- **EXERCISE PROMPT**
Only the lines from the beginning of the data through the line holding "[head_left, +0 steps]" belong in the answer, printed exactly and without pictures.

- **SUPPLIED MATERIAL**
=== Begin Enclosure ===

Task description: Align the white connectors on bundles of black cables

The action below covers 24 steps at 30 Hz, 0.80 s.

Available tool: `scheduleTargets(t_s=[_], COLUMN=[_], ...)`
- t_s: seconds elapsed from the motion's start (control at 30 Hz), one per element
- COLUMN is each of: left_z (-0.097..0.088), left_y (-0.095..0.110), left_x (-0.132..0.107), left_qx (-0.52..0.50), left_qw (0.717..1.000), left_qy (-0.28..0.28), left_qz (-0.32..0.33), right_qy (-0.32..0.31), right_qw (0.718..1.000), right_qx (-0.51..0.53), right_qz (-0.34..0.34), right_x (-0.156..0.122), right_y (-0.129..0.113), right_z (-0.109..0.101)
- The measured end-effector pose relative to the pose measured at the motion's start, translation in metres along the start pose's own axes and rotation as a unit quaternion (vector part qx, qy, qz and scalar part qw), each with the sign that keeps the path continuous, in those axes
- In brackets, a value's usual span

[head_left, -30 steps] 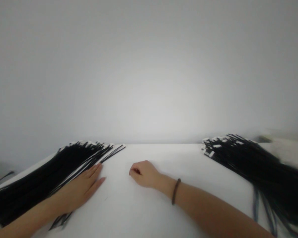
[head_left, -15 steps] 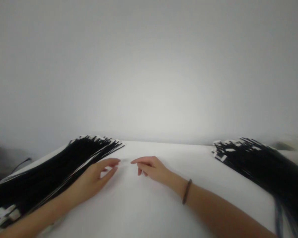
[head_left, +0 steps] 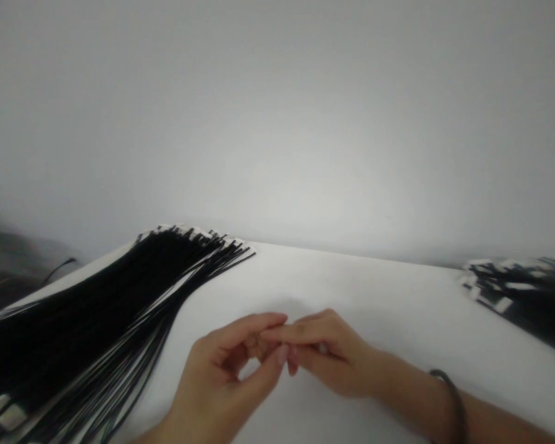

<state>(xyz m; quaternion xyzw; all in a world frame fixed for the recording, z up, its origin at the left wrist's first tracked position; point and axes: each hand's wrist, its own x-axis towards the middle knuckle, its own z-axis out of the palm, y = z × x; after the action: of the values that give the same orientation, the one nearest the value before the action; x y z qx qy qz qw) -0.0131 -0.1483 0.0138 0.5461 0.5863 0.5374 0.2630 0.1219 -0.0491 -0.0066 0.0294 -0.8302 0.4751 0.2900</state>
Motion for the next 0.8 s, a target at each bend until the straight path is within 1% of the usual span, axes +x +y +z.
scheduleTargets(t_s=[0.1, 0.2, 0.33, 0.43, 0.5, 0.63, 0.73, 0.8], left_z=[0.001, 0.001, -0.002, -0.004, -0.005, -0.004, -0.003, -0.003], left_y=[0.001, 0.001, 0.006, 0.009, 0.011, 0.010, 0.007, 0.004], left_x=[-0.001, -0.004, -0.008, -0.010, -0.010, -0.009, -0.009, -0.010], left_qx=[0.020, 0.047, 0.068, 0.064, 0.052, 0.039, 0.025, 0.021], left_qw=[1.000, 0.999, 0.997, 0.997, 0.998, 0.998, 0.997, 0.997], left_qy=[0.010, 0.016, 0.008, -0.001, -0.005, -0.012, -0.023, -0.021], left_qz=[-0.001, 0.012, 0.027, 0.040, 0.046, 0.052, 0.063, 0.067], right_qy=[-0.031, -0.051, -0.022, 0.002, 0.004, -0.011, -0.009, 0.002], right_qw=[0.995, 0.992, 0.996, 0.999, 1.000, 0.997, 0.996, 0.998], right_qx=[-0.087, -0.106, -0.080, -0.032, 0.011, 0.072, 0.081, 0.066], right_qz=[0.036, 0.043, 0.017, -0.003, -0.004, 0.015, 0.020, 0.020], right_x=[-0.001, -0.002, -0.002, -0.002, -0.002, -0.004, -0.004, -0.004], right_y=[-0.005, -0.009, -0.010, -0.012, -0.013, -0.013, -0.013, -0.013], right_z=[-0.001, -0.002, 0.001, 0.004, 0.006, 0.007, 0.006, 0.005])
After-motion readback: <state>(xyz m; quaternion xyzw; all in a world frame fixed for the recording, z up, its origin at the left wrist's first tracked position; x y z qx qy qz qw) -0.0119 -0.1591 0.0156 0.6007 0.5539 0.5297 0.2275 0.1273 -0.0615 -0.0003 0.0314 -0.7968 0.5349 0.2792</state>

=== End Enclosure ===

- **RESPONSE BOX**
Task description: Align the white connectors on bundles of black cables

The action below covers 24 steps at 30 Hz, 0.80 s.

Available tool: `scheduleTargets(t_s=[_], COLUMN=[_], ...)`
- t_s: seconds elapsed from the motion's start (control at 30 Hz), one per element
- COLUMN is each of: left_z (-0.097..0.088), left_y (-0.095..0.110), left_x (-0.132..0.107), left_qx (-0.52..0.50), left_qw (0.717..1.000), left_qy (-0.28..0.28), left_qz (-0.32..0.33), right_qy (-0.32..0.31), right_qw (0.718..1.000), right_qx (-0.51..0.53), right_qz (-0.34..0.34), right_x (-0.156..0.122), right_y (-0.129..0.113), right_z (-0.109..0.101)
- The measured end-effector pose relative to the pose measured at the motion's start, translation in metres along the start pose's own axes and rotation as a unit quaternion (vector part qx, qy, qz and scalar part qw), each with the sign that keeps the path continuous, in those axes
- In brackets, a value's usual span

[head_left, -30 steps] 
[head_left, -15 steps] 
[head_left, +0 steps] 

The answer has been given in its entirety.